As a result of a reduction in estimated future net cash flows primarily caused by the decrease in prices for oil, natural gas and natural gas liquids and the disposition of oil and gas properties, we incurred impairment charges of $93.6 million and $131.3 million in 2017 and 2016, respectively. Of these amounts, $69.9 million and $89.5 million in 2017 and 2016, respectively, related to oil and natural gas properties that were written down to their fair value as determined based on the expected present value of the future net cash flows. Of the $69.9 million impairment charge for 2017, $49.5 million related to properties located in the Mid-Continent area and the Permian Basin, $15.3 million related to properties located in the Monroe Field, $2.2 million related to properties in Central Texas and $2.9 million related to properties in East Texas which were sold during April 2017. The $89.5 million impairment charge for 2016 related to oil and natural gas properties in the Barnett Shale that were sold during December 2016. Significant assumptions associated with the calculation of discounted cash flows used in the impairment analysis included estimates of future prices, production costs, development expenditures, anticipated production of our estimated reserves, appropriate risk–adjusted discount rates and other relevant data. The remainder of the impairment charges in 2017 consisted of $23.7 million of leasehold impairments.  The remainder of the impairment charges in 2016 consisted of $41.8 million of leasehold impairments, of which $35.8 million related to a change in our development plans for acreage in the Appalachian Basin, primarily in the Utica Shale.

 

In 2017, we recognized a gain of $1.0 million on the sale of certain non–core oil and natural gas properties.

 

Gain on derivatives, net, was $22.9 million for 2017 compared with a loss on derivatives, net, of $36.0 million for 2016. This change was attributable to changes in future oil and natural gas prices.

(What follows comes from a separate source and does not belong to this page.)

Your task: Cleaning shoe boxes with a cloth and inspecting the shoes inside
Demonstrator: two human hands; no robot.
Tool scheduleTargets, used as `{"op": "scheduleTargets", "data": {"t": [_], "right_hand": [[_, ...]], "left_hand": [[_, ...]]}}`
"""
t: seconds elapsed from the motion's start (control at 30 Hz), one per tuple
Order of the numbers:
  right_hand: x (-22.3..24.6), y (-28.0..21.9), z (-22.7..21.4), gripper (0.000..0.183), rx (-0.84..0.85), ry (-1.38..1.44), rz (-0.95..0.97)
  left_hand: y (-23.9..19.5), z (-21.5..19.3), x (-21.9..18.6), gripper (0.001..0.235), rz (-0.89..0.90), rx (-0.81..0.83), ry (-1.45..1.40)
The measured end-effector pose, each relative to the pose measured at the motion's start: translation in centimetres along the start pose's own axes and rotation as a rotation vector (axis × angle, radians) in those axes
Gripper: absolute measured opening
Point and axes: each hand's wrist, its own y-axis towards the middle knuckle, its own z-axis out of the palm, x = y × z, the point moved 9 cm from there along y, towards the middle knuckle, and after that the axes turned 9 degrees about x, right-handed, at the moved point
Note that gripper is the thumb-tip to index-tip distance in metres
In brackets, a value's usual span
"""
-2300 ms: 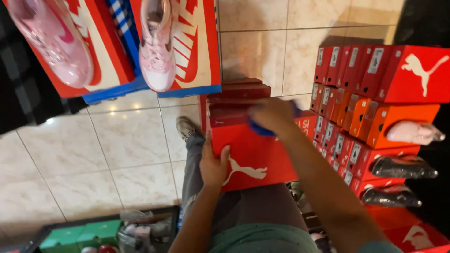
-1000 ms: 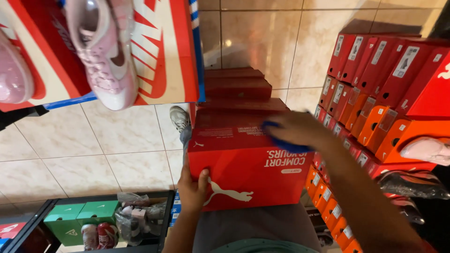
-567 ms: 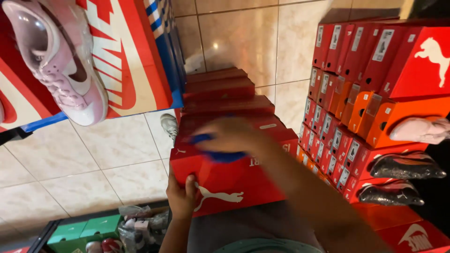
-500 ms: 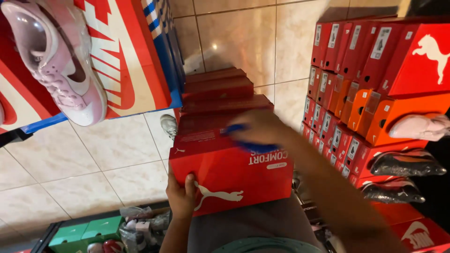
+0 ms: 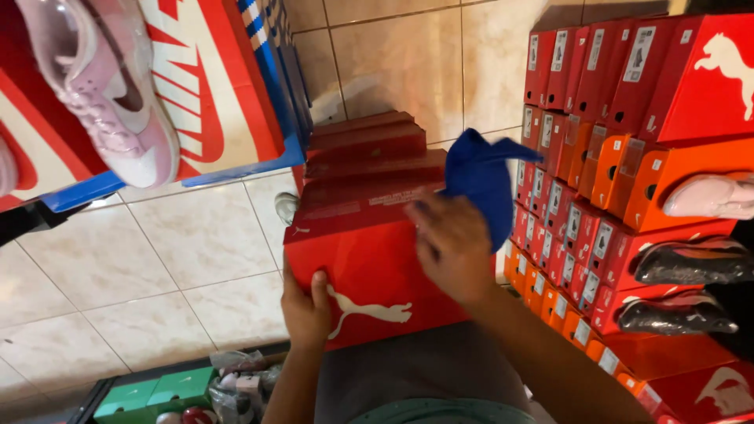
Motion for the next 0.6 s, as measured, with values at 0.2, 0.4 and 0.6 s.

The 12‑month forward price at December 31, 2017 for oil averaged $59.40 per Bbl compared with $56.19 at December 31, 2016, and the 12‑month forward prices at December 31, 2017 for natural gas averaged $2.86 per MMBtu compared with $3.61 at December 31, 2016. The 12‑month forward price at December 31, 2016 for oil averaged $56.19 per Bbl compared with $40.45 at December 31, 2015, and the 12‑month forward prices at December 31, 2016 for natural gas averaged $3.61 per MMBtu compared with $2.49 at December 31, 2015.

 

Interest expense for 2017 decreased $1.5 million compared with 2016 due to $2.0 million attributed to a lower weighted average long-term debt balance and $1.0 million attributed to a lower write-off of loan costs in 2017 due to the reduction in the borrowing base, partially offset by $1.5 million from a higher weighted average effective interest rate.

 

In 2016, we recognized a $47.7 million gain on the early extinguishment of debt as we redeemed $82.7 million of our Senior Notes for $35.0 million.

 

In 2016, we recorded approximately $2.4 million of tax benefits as a result of tax refunds and lower taxes.

 

LIQUIDITY AND CAPITAL RESOURCES

 

Since our emergence from bankruptcy, our primary sources of liquidity and capital have consisted of cash flows from operations and proceeds from divestitures of oil and natural gas properties. As a result of divesting certain oil and natural gas properties, we received $140.5 million in cash proceeds, net of purchase price adjustments, and 4.2 million shares of Magnolia common stock during the seven months ended December 31, 2018. Our primary uses of cash have been to repay bank debt and fund capital expenditures, principally for the development of our oil and natural gas properties.

 

During the seven months ended December 31, 2018, we incurred $18.0 million for capital drilling and completing wells. For the five months ended May 31, 2018, we incurred $26.8 million for capital drilling and completing wells. For 2019, we plan to incur $3 million to $6 million of capital expenditures, which we expect to fund primarily from cash on hand, sales of assets and net cash flows generated from operations. As of December 31, 2018, we had approximately $153.5 million of liquidity between our borrowing base capacity and cash on hand.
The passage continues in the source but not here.